ABOUT THIS TASK:
If a line in the data holds "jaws", copy that line out in full.

(Items listed in a dataset)
——

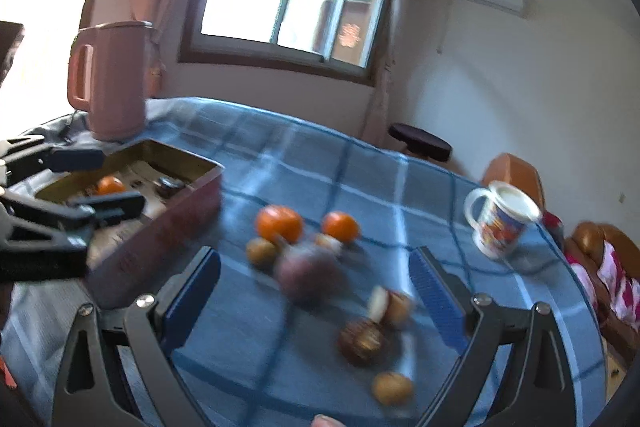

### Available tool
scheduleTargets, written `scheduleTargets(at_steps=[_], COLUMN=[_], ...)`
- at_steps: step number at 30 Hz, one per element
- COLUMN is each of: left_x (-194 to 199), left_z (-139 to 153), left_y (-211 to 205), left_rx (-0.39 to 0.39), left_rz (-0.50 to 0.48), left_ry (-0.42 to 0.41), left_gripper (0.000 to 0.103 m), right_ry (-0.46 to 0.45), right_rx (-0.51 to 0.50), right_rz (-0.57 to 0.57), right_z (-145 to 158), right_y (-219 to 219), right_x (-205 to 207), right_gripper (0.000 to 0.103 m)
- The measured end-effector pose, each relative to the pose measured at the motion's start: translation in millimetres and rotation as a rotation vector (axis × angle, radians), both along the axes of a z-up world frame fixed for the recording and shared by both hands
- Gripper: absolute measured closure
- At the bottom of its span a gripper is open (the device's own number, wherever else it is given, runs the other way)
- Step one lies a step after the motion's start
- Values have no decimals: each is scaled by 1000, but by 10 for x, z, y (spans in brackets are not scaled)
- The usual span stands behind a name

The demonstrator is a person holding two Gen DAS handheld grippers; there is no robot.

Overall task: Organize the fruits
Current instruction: 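Grasp a small tan round fruit with the right tool while the left tool grasps another dark brown fruit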

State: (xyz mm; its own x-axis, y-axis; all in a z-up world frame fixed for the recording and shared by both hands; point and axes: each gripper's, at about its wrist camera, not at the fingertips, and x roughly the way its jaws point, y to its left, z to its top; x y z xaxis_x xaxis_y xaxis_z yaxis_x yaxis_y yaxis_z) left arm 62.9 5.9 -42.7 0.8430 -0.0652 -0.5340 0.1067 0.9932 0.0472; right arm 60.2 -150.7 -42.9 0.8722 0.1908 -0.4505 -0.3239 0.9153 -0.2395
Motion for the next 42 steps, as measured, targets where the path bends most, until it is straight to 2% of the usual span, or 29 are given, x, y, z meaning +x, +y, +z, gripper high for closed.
scheduleTargets(at_steps=[3,9,16,20,23,31,33,37,42], left_x=[3,-7,11,5,4,62,67,80,145], left_z=[-18,-98,-145,-151,-165,-211,-202,-189,-218], left_y=[-177,-442,-552,-588,-592,-645,-691,-823,-1102], left_rx=[2,3,-4,4,1,-20,-23,-30,-25], left_rz=[-44,-117,-146,-156,-159,-180,-196,-236,-302], left_ry=[11,41,65,67,69,97,99,108,141], left_gripper=[30,30,30,30,29,30,29,30,30], right_ry=[29,80,175,237,267,356,377,360,347], right_rx=[57,103,147,144,120,96,104,156,181], right_rz=[-55,-153,-142,-107,-86,-88,-82,-82,-149], right_z=[-23,-90,-217,-298,-364,-501,-524,-494,-458], right_y=[-369,-886,-1033,-957,-894,-870,-884,-981,-1164], right_x=[-20,-38,-16,44,56,185,206,170,209], right_gripper=[5,5,8,26,29,54,73,73,73])
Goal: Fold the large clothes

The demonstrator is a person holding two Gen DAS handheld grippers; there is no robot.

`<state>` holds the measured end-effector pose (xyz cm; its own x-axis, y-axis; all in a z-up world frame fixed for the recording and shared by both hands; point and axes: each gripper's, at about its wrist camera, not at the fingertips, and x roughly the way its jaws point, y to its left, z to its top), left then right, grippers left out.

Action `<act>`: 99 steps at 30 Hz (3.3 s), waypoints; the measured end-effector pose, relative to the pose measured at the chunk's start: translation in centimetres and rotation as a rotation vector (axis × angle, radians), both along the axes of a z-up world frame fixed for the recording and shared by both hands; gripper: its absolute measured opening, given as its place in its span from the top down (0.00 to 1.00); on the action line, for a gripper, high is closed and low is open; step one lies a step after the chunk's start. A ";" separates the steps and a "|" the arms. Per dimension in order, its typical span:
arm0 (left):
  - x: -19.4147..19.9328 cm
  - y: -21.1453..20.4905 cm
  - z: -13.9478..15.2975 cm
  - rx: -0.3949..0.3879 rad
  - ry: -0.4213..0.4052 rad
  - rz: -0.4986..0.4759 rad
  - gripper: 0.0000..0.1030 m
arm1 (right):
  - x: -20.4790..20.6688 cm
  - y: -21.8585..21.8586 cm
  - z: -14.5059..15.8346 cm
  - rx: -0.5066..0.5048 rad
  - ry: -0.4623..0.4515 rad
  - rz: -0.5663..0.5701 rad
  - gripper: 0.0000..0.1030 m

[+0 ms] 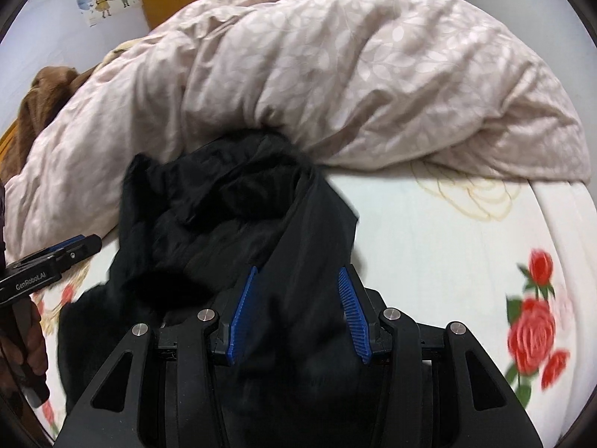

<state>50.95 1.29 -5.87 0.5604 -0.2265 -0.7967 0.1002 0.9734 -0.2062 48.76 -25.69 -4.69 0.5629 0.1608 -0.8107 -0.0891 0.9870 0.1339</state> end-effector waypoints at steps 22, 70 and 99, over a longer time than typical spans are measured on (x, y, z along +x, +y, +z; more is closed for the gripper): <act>-8.9 4.2 5.5 -0.139 -0.223 0.060 0.97 | -5.8 -1.8 6.3 0.104 -0.167 -0.013 0.92; -25.2 1.4 -8.2 -0.037 0.060 -0.051 0.77 | -22.3 4.7 -9.4 0.081 0.133 0.088 0.78; -27.7 1.6 -1.4 -0.050 -0.042 -0.103 0.71 | -25.3 1.4 0.1 0.126 -0.035 0.063 0.76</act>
<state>23.21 2.88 -7.28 0.5647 -0.3235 -0.7593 0.2090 0.9460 -0.2476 23.50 -24.26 -4.63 0.5760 0.2961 -0.7620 -0.1573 0.9548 0.2521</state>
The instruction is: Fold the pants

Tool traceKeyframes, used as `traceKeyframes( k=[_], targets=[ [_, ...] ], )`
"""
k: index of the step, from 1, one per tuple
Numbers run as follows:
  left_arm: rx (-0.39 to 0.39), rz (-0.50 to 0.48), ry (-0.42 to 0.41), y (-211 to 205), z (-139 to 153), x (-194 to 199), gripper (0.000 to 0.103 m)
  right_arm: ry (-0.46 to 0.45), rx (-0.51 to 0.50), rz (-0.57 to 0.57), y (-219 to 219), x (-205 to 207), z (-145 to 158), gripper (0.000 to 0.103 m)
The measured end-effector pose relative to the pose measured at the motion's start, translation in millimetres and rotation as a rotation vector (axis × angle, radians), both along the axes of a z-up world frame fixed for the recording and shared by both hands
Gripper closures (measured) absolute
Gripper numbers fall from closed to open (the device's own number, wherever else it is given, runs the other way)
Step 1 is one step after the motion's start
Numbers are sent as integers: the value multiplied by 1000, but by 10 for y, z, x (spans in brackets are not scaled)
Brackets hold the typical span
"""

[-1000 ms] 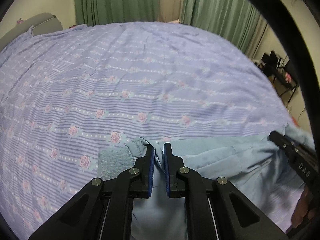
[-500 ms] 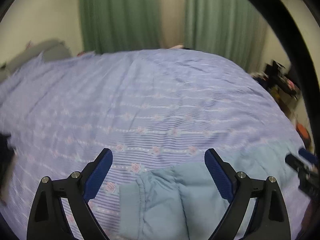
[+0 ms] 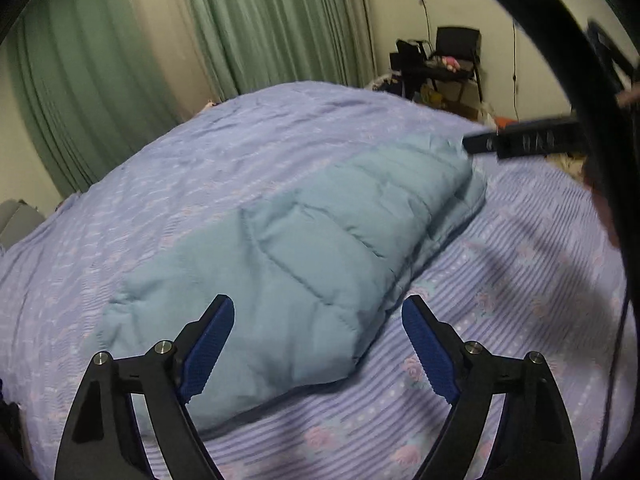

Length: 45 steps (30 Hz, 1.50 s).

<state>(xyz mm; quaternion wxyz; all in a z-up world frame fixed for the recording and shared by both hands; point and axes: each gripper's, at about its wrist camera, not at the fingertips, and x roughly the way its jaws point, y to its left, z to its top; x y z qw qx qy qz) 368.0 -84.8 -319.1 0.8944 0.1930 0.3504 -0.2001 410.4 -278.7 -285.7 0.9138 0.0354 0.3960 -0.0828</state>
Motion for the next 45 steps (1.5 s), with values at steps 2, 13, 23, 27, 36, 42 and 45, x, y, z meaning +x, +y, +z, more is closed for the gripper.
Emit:
traceKeyframes(
  k=[2,13,23,27,36,42,45],
  targets=[
    [19,16,28,-81,-130,85,21,4,19,-25,-119,49,-69,34],
    [69,36,73,-111,-394,272,49,72,230,-123,-457,588,-585,34],
    [-20,124,108,211,-112,308,86,67,349,-122,-399,320,-490,84],
    [49,67,113,192,-191,184,86,63,274,-123,-295,155,-469,85],
    [19,141,174,281,-319,159,60,152,200,-126,-304,141,-657,57],
    [-109,223,68,697,271,-156,23,25,167,-1,102,-275,-100,49],
    [-101,295,47,1052,376,-261,23,18,238,131,467,-355,14,49]
  ],
)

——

OUTPUT OF THE EXERCISE:
State: (xyz mm; its own x-axis, y-axis; all in a z-up world frame fixed for the recording and shared by both hands; point and axes: each gripper's, at about its wrist camera, not at the fingertips, and x roughly the way its jaws point, y to its left, z to its top; x y z xaxis_x xaxis_y xaxis_z yaxis_x yaxis_y yaxis_z) left arm 62.9 5.9 -42.7 0.8430 -0.0652 -0.5340 0.1067 0.9932 0.0472; right arm 60.2 -150.7 -42.9 0.8722 0.1908 -0.4505 -0.3239 0.9153 -0.2395
`<state>` holds the measured end-effector pose (xyz cm; its own x-axis, y-axis; all in a z-up world frame fixed for the recording and shared by both hands; point and axes: each gripper's, at about its wrist camera, not at the fingertips, and x roughly the way its jaws point, y to its left, z to its top), left then right, grippers left out.
<state>(xyz mm; quaternion wxyz; all in a z-up world frame fixed for the recording and shared by both hands; point and axes: each gripper's, at about its wrist camera, not at the fingertips, and x roughly the way its jaws point, y to its left, z to its top; x y z qw qx qy qz) 368.0 -84.8 -319.1 0.8944 0.1930 0.3504 -0.2001 410.4 -278.7 -285.7 0.9138 0.0354 0.3960 -0.0828</state>

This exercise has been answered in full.